◆ WHAT YOU ARE ASKED TO DO
Could you find each line of the data below that contains the word "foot" and copy those lines?

◆ GIVEN INFORMATION
__________

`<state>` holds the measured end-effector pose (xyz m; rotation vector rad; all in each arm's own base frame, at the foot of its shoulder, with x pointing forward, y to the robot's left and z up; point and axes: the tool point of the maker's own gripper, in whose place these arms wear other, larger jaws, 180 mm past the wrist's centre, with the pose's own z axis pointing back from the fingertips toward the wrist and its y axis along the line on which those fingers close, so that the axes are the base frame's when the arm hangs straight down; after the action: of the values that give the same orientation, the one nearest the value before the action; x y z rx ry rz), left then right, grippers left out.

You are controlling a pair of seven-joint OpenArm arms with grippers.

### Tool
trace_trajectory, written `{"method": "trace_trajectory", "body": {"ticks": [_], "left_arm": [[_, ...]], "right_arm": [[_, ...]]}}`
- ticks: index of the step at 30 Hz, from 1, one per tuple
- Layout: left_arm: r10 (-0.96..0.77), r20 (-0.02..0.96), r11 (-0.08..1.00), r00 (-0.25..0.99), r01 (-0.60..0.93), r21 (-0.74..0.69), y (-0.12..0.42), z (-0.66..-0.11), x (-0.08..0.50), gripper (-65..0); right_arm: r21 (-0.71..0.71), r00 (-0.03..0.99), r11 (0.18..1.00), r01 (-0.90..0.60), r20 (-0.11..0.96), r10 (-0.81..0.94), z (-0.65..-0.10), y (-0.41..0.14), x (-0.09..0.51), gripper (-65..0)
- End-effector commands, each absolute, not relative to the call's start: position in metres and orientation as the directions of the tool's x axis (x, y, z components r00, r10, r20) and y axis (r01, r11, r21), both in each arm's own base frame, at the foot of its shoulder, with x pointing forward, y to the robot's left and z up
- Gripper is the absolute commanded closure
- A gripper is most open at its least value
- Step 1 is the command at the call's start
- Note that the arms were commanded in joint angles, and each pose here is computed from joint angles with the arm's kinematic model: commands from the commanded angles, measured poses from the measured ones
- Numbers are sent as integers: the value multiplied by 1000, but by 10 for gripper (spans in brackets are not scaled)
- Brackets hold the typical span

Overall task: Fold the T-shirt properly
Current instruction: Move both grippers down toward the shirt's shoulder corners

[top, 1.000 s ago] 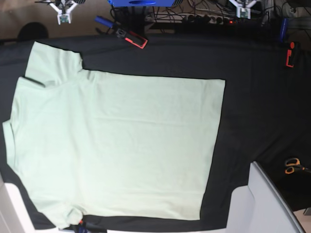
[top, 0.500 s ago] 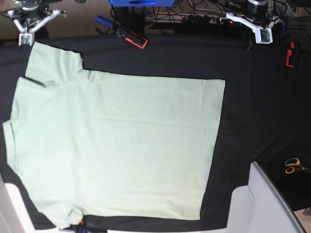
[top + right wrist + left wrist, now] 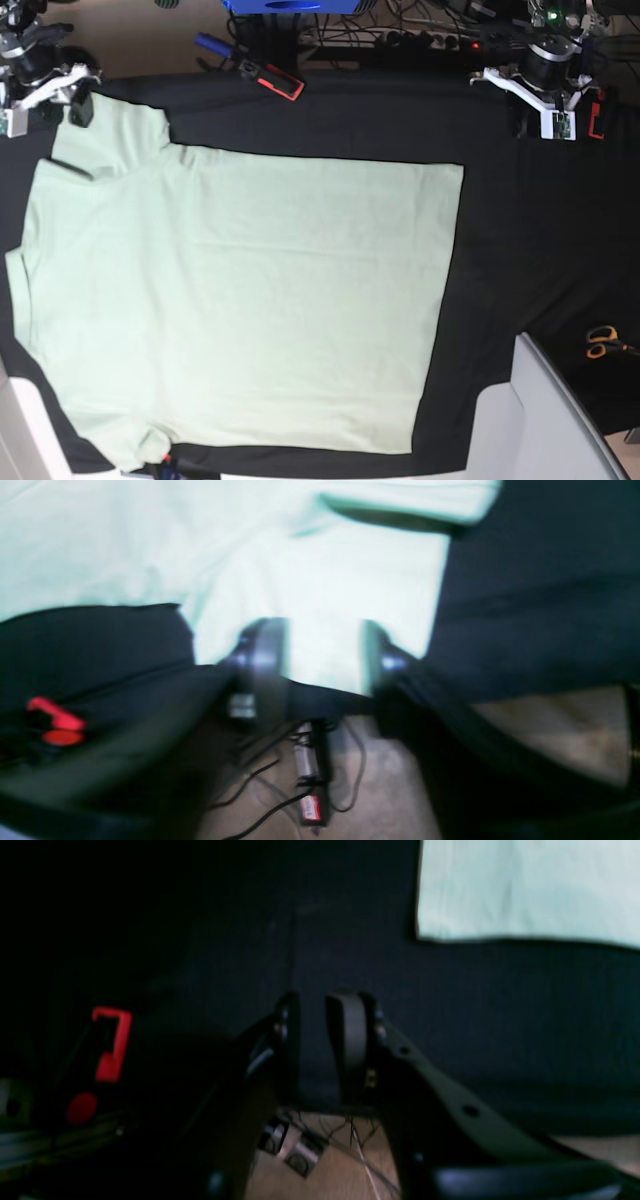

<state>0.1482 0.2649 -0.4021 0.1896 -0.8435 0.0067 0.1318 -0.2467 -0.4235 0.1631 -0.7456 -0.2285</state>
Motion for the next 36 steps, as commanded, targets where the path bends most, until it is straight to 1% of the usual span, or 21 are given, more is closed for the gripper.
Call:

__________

◆ RESPONSE TO THIS EXERCISE
`<state>` holds the measured end-effector pose (xyz m; rotation vector rad; all in each arm's own base frame, at the foot of its shoulder, with x pointing forward, y to the robot's left and z up; point and axes: the tool point of the maker's own gripper, in whose place these arms wear other, larger jaws, 180 mm past the wrist's centre, with the pose's own z axis pointing back from the fingertips toward the wrist and its y axis along the line on which those fingers close, so that the axes are the base frame's when the arm hangs straight down; after the action: of the values that give the same orientation, the one nearest the value before the action; x y z rx ry rz), left then right, grippers left out.
- End-effector commands, each absolute, not relative to the call's start: position in metres and orientation as the directions of the tool's x axis (x, y, z components r00, r10, r20) and y axis (r01, r11, r21), both in each arm's own base frame, at the foot of its shoulder, with x pointing forward, y to the robot's left and z up

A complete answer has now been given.